Видимо, так оно и было.
* * *
Когда Кай спустился с высокого берега, красное солнце уже почти полностью скрылось за темной тучей далекого леса — осталась лишь яркая, будто раскаленная полоска. «Успеть до деревни, пока солнце совсем не село», — привычно загадал мальчик и, перехватив поудобнее удилище и палку, рванулся с места.
Впрочем, уже через несколько шагов бег его стал размеренным, а дыхание ровным. В Северной Крепости, уж конечно, пригодится умение бегать быстро, и чтобы дыхание при этом не сбивалось. В Северной Крепости много чего пригодится. Надо быть сильным, ловким и выносливым — кому ж нужен дохлый и неповоротливый ратник?
Кай давно привык бегать тогда, когда можно было пройти пешком, взбираться по крутому склону там, где можно склон обойти. Увидев где-нибудь по дороге увесистый валун, он не мог просто пройти мимо, не попытавшись поднять его и пронести хотя бы несколько шагов. Причем Кая совершенно не волновало, наблюдает ли за ним кто-нибудь или нет. Поэтому уже давно деревенские считали его тронутым: и взрослые, и дети. Кроме, конечно, матушки. И еще одного человека — кузнеца Танка.

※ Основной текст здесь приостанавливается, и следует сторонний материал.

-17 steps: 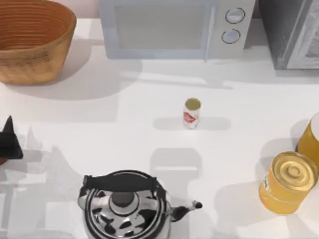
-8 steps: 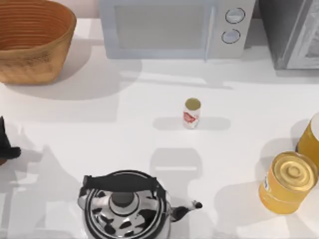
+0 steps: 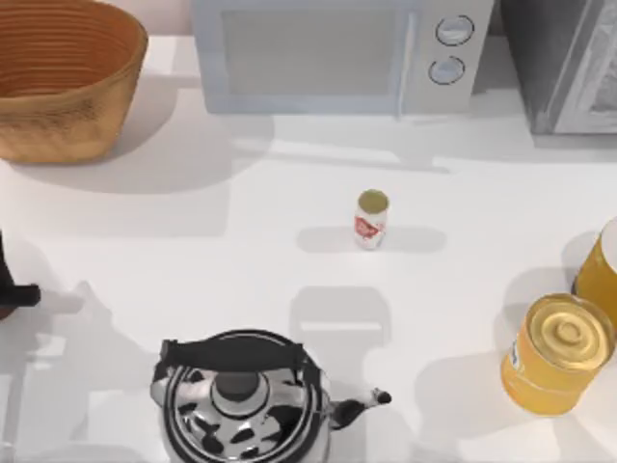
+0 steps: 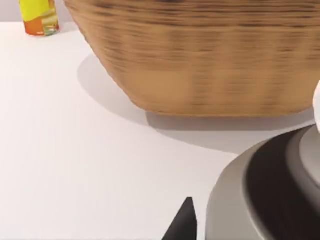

Кай добежал до храма Нэлы в тот момент, когда солнце, напоследок вспыхнув красными лучами, совершенно скрылось за лесом. Он остановился, перевел дыхание и улыбнулся. Успел-таки. С этого храма, стоящего на краю, и начиналась деревня. Вот она — в окнах крайних домов тлеют огоньки светильников; сильно пахнет теплым дымом, ворчат собаки и повизгивают свиньи.
Кай побрел по улице к хижине Бабани и Лара. Одно название, что — улица, а на самом деле просто широкая утоптанная тропинка. Летом идешь — по щиколотку тонешь в сухой пыли, зимой пробираешься по колено в снегу. После сильного дождя и вовсе пройти трудно — завязнешь в грязи. Что стоит деревенским выложить ее камнем, как в городе? Как-то Кай в хорошую минуту, во время ужина, когда Бабаня не очень ворчала, сказал об этом Лару, но тот только покрутил своей косматой башкой. Ответила Бабаня. «Деды наши ходили, отцы ходили, и мы будем ходить, — протараторила она. — А ежели кому не нравится, пусть назад в свой город уматывает. Ишь ты — ноги он испачкать боится!.. Ишь ты — барон какой! Право слово — Барон…» Кай и замолчал. Прозвище, которое дали ему деревенские, произнесенное теперь Бабаней — какой-никакой, а все-таки почти что родной бабкой, — больно задело его.